A liking for the miniature has become something of a national speciality. We may note “the growing pleasure of English writers in creating fantastic miniature worlds which work on their own,”21 and a group portrait of the English poet as miniaturist may be glimpsed in the disparate work of A. E. Housman and Hilaire Belloc, Edward Lear and Walter de la Mare. The Anglo-Saxon riddle and the nineteenth-century limerick are not so far apart. (Is the limerick an English invention? The language, at least, seems designed for it.) A recent study of “fantasy literature” also proposes the world of Marvell’s “Upon Appleton House,” “where men are tiny, and flowers, grasses and insects are vast,”22 as well as that of the metaphysicals where beautifully shaped tears become worlds or tidal oceans. Consider Donne’s “The Flea.” Pope’s The Rape of the Lock is a poem in which “littleness becomes the controlling theme,”23 and the landscape of Lilliput is too well known to require farther rehearsal. The pleasure in creating “fantastic miniature worlds” may have something to do with childishness, or with arrested sexuality. It may also be associated with the creation by the young Bront? sisters of the fantasy realms of Gondal and Angria, where a small and enclosed world serves as a perfect habitat for the English imagination. Of more obvious import, however, is the work of Lewis Carroll, whose shrinking Alice seems destined to drown in a pool of her own tears. This delight in littleness is also aligned to “nonsense” verse. Is it part of some diffidence, some embarrassment at “sense,” or of some reluctance to make any grand statement?
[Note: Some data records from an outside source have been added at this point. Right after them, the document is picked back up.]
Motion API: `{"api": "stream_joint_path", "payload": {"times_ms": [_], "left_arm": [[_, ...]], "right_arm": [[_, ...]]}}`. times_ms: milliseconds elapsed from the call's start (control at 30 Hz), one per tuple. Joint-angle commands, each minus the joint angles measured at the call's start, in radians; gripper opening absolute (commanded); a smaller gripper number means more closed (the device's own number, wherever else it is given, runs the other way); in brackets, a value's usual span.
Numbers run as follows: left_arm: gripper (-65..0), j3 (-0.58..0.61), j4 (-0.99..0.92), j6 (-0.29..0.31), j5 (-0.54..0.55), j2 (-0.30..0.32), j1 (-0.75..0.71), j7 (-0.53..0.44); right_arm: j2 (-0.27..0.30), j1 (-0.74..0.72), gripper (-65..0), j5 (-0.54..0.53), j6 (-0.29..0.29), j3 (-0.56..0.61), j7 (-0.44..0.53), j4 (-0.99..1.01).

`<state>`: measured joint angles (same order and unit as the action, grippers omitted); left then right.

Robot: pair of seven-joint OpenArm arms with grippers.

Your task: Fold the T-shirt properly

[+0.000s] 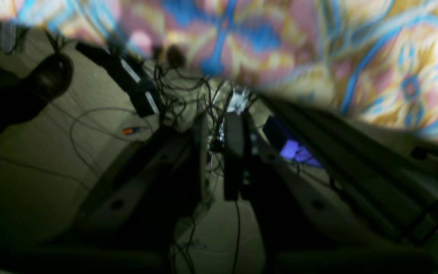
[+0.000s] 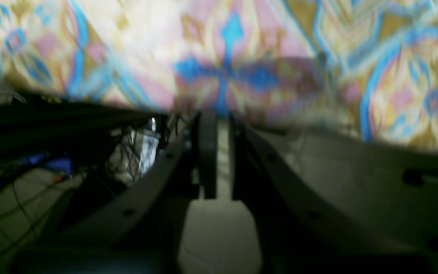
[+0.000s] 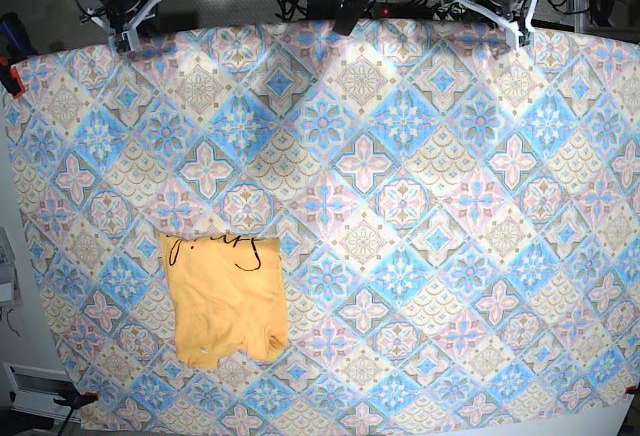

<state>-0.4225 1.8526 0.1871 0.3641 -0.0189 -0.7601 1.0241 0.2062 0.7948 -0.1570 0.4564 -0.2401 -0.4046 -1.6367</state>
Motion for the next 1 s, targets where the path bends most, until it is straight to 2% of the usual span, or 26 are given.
{"api": "stream_joint_path", "payload": {"times_ms": [0, 100, 267, 333, 433, 600, 800, 967], "left_arm": [[-59.1, -0.003, 0.019, 0.001, 0.003, 0.004, -0.028, -0.004], [-59.2, 0.030, 0.019, 0.001, 0.002, 0.007, -0.055, -0.008], [-59.3, 0.147, 0.011, 0.001, -0.004, 0.061, -0.077, -0.012], [-59.6, 0.178, 0.006, 0.001, -0.006, 0.063, -0.077, -0.012], [-65.0, 0.221, -0.049, -0.001, -0.006, 0.095, -0.049, -0.012], [-65.0, 0.273, -0.172, -0.001, -0.006, 0.138, -0.003, -0.014], [-65.0, 0.333, -0.284, -0.008, -0.009, 0.138, 0.034, -0.067], [-65.0, 0.400, -0.362, -0.010, -0.076, 0.130, 0.031, -0.116]], "right_arm": [[0.011, 0.027, -63.9, -0.008, 0.002, -0.006, 0.013, -0.012], [0.011, 0.062, -65.0, -0.008, 0.002, -0.006, 0.011, -0.004], [0.011, 0.111, -65.0, -0.008, 0.002, -0.006, 0.011, 0.019], [0.011, 0.113, -65.0, -0.008, 0.002, -0.006, 0.011, 0.065], [0.011, 0.108, -65.0, -0.008, 0.002, -0.006, 0.016, 0.186], [0.011, 0.076, -65.0, -0.008, 0.002, -0.003, 0.017, 0.304], [0.011, 0.011, -65.0, -0.008, 0.002, 0.005, 0.017, 0.441], [0.011, -0.025, -65.0, -0.008, 0.002, 0.005, 0.017, 0.543]]}}
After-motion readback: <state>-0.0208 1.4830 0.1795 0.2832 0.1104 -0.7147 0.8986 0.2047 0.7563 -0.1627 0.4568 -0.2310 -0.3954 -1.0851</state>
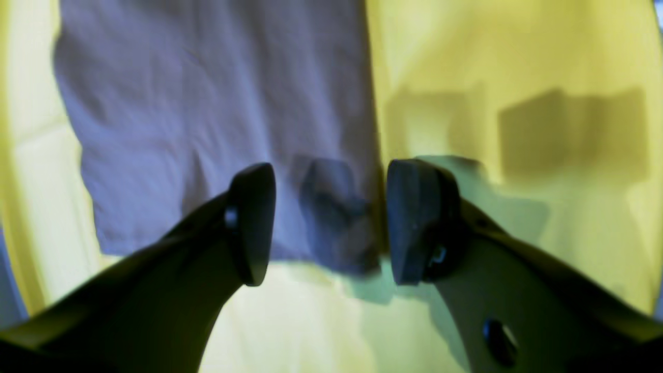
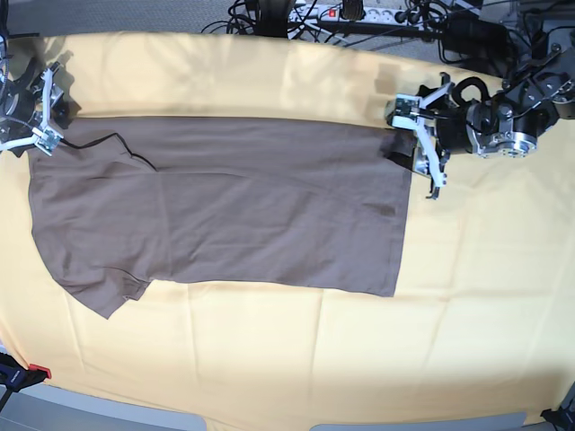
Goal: Fold the T-shirt properly
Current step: 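Drag the held edge further to stretch the shirt flat with both grippers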
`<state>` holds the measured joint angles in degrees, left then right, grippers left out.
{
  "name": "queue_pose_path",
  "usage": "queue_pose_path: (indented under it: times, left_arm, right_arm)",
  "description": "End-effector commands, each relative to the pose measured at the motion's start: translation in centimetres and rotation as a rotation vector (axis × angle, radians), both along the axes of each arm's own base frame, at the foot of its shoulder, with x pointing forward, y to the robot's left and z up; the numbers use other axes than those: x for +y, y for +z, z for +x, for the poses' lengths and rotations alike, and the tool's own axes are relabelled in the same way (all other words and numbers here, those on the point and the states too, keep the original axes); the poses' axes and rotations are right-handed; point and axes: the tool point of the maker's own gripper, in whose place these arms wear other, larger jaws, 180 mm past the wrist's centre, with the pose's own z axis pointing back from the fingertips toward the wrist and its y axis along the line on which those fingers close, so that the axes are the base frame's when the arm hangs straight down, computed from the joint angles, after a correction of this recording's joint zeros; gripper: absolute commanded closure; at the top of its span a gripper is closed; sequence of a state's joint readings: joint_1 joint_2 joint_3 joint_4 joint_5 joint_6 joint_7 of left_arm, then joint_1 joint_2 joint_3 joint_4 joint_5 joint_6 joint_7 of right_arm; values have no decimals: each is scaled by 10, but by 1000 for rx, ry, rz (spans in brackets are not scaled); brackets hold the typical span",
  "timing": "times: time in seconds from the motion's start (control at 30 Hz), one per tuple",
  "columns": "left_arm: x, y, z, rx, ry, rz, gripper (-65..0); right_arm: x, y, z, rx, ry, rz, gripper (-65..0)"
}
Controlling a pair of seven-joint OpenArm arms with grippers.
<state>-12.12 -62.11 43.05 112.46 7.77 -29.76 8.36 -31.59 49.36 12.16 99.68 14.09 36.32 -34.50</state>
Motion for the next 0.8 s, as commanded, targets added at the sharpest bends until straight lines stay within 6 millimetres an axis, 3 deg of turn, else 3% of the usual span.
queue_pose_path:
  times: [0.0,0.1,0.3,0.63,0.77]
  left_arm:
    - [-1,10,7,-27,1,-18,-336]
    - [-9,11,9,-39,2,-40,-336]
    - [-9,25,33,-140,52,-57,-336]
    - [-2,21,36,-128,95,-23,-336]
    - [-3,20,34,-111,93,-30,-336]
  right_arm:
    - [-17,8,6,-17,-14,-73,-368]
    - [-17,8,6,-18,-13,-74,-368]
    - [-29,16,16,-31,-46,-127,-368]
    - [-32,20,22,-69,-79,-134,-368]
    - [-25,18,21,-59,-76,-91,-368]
In a celebrated passage Jane Austen adverts to “the little bit (two Inches wide) of Ivory on which I work with so fine a Brush.” Her remark is complemented by Thomas Hardy’s apophthegm that “it is better for a writer to know a little bit of the world remarkably well than to know a great part of the world remarkably little.” In England it is believed that to know one’s locale thoroughly is to understand the forces of the world or, even, of the universe itself.